Yousefi Moteghaed Niloofar, Mostaar Ahmad, Maghooli Keivan, Houshyari Mohammad, Ameri Ahmad
Department of Biomedical Engineering and Medical Physics, Faculty of Medicine, Shahid Beheshti University of Medical Sciences, Tehran, Iran.
Radiation Biology Research Center, Iran University of Medical Sciences, Tehran, Iran.
Rep Pract Oncol Radiother. 2020 Sep-Oct;25(5):738-745. doi: 10.1016/j.rpor.2020.05.005. Epub 2020 Jul 11.
The aim of this study is to construct and evaluate Pseudo-CT images (P-CTs) for electron density calculation to facilitate external radiotherapy treatment planning.
Despite numerous benefits, computed tomography (CT) scan does not provide accurate information on soft tissue contrast, which often makes it difficult to precisely differentiate target tissues from the organs at risk and determine the tumor volume. Therefore, MRI imaging can reduce the variability of results when registering with a CT scan.
In this research, a fuzzy clustering algorithm was used to segment images into different tissues, also linear regression methods were used to design the regression model based on the feature extraction method and the brightness intensity values. The results of the proposed algorithm for dose-volume histogram (DVH), Isodose curves, and gamma analysis were investigated using the RayPlan treatment planning system, and VeriSoft software. Furthermore, various statistical indices such as Mean Absolute Error (MAE), Mean Error (ME), and Structural Similarity Index (SSIM) were calculated.

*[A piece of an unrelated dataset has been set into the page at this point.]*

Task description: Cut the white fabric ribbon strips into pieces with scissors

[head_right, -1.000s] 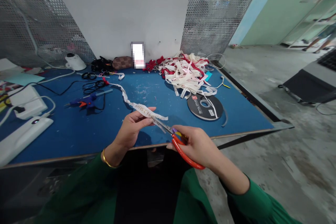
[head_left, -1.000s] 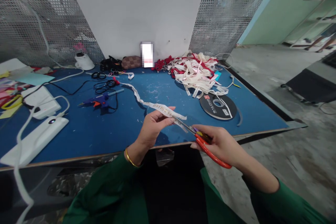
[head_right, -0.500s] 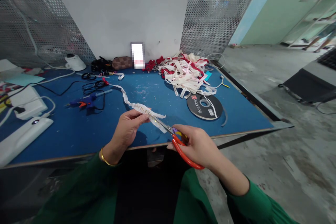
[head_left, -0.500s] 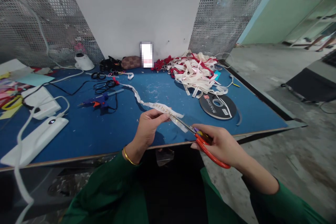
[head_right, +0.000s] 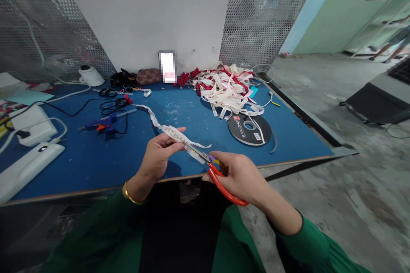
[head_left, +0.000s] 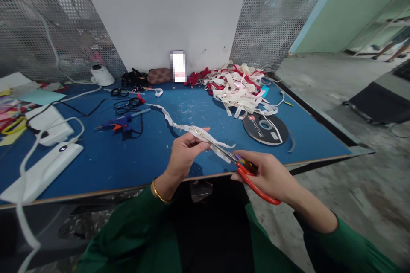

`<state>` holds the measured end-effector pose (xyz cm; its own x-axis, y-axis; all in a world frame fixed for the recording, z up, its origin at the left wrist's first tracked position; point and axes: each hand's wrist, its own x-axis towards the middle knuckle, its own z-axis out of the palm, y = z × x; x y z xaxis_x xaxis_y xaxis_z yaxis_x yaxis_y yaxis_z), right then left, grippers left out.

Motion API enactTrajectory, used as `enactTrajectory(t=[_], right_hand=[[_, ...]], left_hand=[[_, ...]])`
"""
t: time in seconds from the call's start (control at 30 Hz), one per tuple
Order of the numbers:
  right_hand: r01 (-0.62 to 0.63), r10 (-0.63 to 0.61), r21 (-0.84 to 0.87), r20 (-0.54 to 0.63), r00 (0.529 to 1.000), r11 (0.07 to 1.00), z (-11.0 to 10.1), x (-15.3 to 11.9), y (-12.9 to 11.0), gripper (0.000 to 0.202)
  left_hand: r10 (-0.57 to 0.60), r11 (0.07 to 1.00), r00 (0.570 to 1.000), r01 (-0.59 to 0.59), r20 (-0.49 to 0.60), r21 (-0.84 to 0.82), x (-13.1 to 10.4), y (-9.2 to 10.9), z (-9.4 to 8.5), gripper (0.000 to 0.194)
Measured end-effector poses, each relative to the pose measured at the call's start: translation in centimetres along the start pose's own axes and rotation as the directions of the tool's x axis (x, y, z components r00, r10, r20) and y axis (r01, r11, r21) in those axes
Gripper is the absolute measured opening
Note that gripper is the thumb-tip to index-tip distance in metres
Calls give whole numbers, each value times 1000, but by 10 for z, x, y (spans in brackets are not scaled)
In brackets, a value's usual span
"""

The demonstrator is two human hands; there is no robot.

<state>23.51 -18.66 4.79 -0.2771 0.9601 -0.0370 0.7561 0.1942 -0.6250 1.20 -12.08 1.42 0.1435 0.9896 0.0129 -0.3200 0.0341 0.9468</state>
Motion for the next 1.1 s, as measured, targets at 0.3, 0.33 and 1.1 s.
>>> enactTrajectory(t=[0.3,0.33,1.1], right_hand=[[-24,22,23,58,998,999,2,-1,5,49],[-27,26,17,55,998,999,1,-1,4,51],[18,-18,-10,41,999,1000,2,-2,5,42]], left_hand=[[-53,999,998,53,22,-8,-2,-4,1,42],[-62,998,998,62,32,-4,-3,-5,1,42],[-137,983,987,145,81,-113,-4,-3,-6,41]])
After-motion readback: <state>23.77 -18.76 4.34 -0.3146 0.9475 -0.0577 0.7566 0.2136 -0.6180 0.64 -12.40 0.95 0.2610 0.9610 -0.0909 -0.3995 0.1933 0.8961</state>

The MAE of a range of 45-55 was found from the proposed methods. The relative difference error between the PTV region of the CT and the Pseudo-CT was 0.5, and the best gamma rate was 95.4% based on the polar coordinate feature and proposed polynomial regression model.
The proposed method could support the generation of P-CT data for different parts of the brain region from a collection of MRI series with an acceptable average error rate by different evaluation criteria.
本研究旨在构建并评估用于电子密度计算的伪CT图像(P-CT),以促进外照射放射治疗计划的制定。
尽管计算机断层扫描(CT)扫描有诸多优点,但它无法提供关于软组织对比度的准确信息,这常常使得难以精确区分靶组织与危及器官,并确定肿瘤体积。因此,磁共振成像(MRI)在与CT扫描配准的时候可以减少结果的变异性。
在本研究中,使用模糊聚类算法将图像分割成不同组织,还使用线性回归方法基于特征提取方法和亮度强度值设计回归模型。使用RayPlan治疗计划系统和VeriSoft软件研究了所提出算法在剂量体积直方图(DVH)、等剂量曲线和伽马分析方面的结果。此外,还计算了各种统计指标,如平均绝对误差(MAE)、平均误差(ME)和结构相似性指数(SSIM)。
从所提出的方法中得到了45 - 55范围内的MAE。CT的计划靶区(PTV)区域与伪CT之间的相对差异误差为0.5,基于极坐标特征和所提出的多项式回归模型,最佳伽马率为95.4%。
所提出的方法能够通过不同评估标准以可接受的平均误差率从一系列MRI数据中生成脑区不同部位的P-CT数据。